[Start of Attachment]

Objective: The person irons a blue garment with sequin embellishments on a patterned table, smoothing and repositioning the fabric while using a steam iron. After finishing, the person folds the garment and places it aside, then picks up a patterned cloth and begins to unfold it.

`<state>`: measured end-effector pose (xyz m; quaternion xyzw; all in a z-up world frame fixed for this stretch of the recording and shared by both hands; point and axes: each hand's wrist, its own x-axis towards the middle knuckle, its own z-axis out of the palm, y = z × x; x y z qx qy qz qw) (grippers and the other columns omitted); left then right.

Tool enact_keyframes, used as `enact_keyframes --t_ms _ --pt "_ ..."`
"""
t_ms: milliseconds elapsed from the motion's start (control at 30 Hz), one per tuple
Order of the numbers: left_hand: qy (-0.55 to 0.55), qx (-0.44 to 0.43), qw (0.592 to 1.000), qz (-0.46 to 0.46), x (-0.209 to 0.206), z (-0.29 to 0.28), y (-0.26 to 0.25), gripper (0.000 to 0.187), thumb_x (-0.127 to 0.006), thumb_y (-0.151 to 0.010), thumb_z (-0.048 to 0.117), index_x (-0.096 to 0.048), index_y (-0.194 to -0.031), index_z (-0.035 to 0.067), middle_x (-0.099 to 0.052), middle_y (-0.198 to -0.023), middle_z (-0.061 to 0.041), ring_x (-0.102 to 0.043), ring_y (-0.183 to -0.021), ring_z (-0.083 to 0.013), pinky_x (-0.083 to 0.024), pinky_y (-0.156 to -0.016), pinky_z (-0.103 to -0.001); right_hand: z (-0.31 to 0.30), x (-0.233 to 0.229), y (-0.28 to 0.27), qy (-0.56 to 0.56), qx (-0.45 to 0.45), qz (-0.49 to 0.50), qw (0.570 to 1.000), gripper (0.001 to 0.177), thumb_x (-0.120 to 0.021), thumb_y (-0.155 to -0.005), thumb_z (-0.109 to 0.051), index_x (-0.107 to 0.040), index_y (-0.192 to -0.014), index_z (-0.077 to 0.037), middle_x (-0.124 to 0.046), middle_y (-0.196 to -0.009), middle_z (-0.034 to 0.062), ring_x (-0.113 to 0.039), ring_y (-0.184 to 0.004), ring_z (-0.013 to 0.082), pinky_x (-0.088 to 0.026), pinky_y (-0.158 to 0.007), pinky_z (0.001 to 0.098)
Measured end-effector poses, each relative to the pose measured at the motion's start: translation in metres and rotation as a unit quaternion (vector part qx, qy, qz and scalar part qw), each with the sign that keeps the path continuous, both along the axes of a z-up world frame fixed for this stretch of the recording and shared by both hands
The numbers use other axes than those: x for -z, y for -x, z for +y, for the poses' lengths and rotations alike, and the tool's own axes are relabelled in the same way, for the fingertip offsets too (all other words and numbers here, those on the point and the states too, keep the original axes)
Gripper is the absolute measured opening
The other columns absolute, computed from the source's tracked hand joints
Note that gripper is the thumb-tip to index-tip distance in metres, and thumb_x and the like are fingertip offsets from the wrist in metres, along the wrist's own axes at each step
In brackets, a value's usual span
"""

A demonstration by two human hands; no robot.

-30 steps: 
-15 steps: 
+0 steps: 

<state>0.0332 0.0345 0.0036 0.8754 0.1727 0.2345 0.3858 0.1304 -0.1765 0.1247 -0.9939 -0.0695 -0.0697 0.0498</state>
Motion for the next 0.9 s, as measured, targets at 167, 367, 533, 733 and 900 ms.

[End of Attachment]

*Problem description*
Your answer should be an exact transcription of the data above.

*Task response*
Objective: The person irons a blue garment with sequin embellishments on a patterned table, smoothing and repositioning the fabric while using a steam iron. After finishing, the person folds the garment and places it aside, then picks up a patterned cloth and begins to unfold it.

`<state>`: measured end-effector pose (xyz m; quaternion xyzw; all in a z-up world frame fixed for this stretch of the recording and shared by both hands; point and axes: each hand's wrist, its own x-axis towards the middle knuckle, its own z-axis out of the palm, y = z × x; x y z qx qy qz qw) (grippers and the other columns omitted); left then right.

Tool enact_keyframes, used as `enact_keyframes --t_ms _ --pt "_ ..."`
"""
t_ms: milliseconds elapsed from the motion's start (control at 30 Hz), one per tuple
Order of the numbers: left_hand: qy (-0.55 to 0.55), qx (-0.44 to 0.43), qw (0.592 to 1.000), qz (-0.46 to 0.46), x (-0.209 to 0.206), z (-0.29 to 0.28), y (-0.26 to 0.25), gripper (0.000 to 0.187), thumb_x (-0.127 to 0.006), thumb_y (-0.151 to 0.010), thumb_z (-0.048 to 0.117), index_x (-0.096 to 0.048), index_y (-0.194 to -0.031), index_z (-0.035 to 0.067), middle_x (-0.099 to 0.052), middle_y (-0.198 to -0.023), middle_z (-0.061 to 0.041), ring_x (-0.102 to 0.043), ring_y (-0.183 to -0.021), ring_z (-0.083 to 0.013), pinky_x (-0.083 to 0.024), pinky_y (-0.156 to -0.016), pinky_z (-0.103 to -0.001); right_hand: z (-0.31 to 0.30), x (-0.233 to 0.229), y (-0.28 to 0.27), qy (-0.56 to 0.56), qx (-0.45 to 0.45), qz (-0.49 to 0.50), qw (0.570 to 1.000), gripper (0.001 to 0.177), thumb_x (-0.120 to 0.021), thumb_y (-0.155 to -0.005), thumb_z (-0.109 to 0.051), index_x (-0.107 to 0.040), index_y (-0.192 to -0.014), index_z (-0.077 to 0.037), middle_x (-0.124 to 0.046), middle_y (-0.196 to -0.009), middle_z (-0.034 to 0.062), ring_x (-0.113 to 0.039), ring_y (-0.184 to 0.004), ring_z (-0.013 to 0.082), pinky_x (-0.088 to 0.026), pinky_y (-0.158 to 0.007), pinky_z (0.001 to 0.098)
Measured end-effector poses, each relative to the pose measured at the motion's start: translation in metres and rotation as a unit quaternion (vector part qx, qy, qz and scalar part qw), each with the sign that keeps the path continuous, both along the axes of a z-up world frame fixed for this stretch of the recording and shared by both hands
The numbers use other axes than those: x for -z, y for -x, z for +y, for the poses' lengths and rotations alike, and the tool's own axes are relabelled in the same way, for the fingertip offsets too (all other words and numbers here, those on the point and the states too, keep the original axes)
Gripper is the absolute measured opening
The other columns absolute, computed from the source's tracked hand joints
Note that gripper is the thumb-tip to index-tip distance in metres, and thumb_x and the like are fingertip offsets from the wrist in metres, along the wrist's own axes at each step
In brackets, a value's usual span
"""

A demonstration by two human hands; no robot.

-30 steps: 
-15 steps: 
+0 steps: 

<state>0.0332 0.0345 0.0036 0.8754 0.1727 0.2345 0.3858 0.1304 -0.1765 0.1247 -0.9939 -0.0695 -0.0697 0.0498</state>
Motion for the next 0.9 s, as measured, targets at 167, 367, 533, 733 and 900 ms.

What the exercise required is now complete.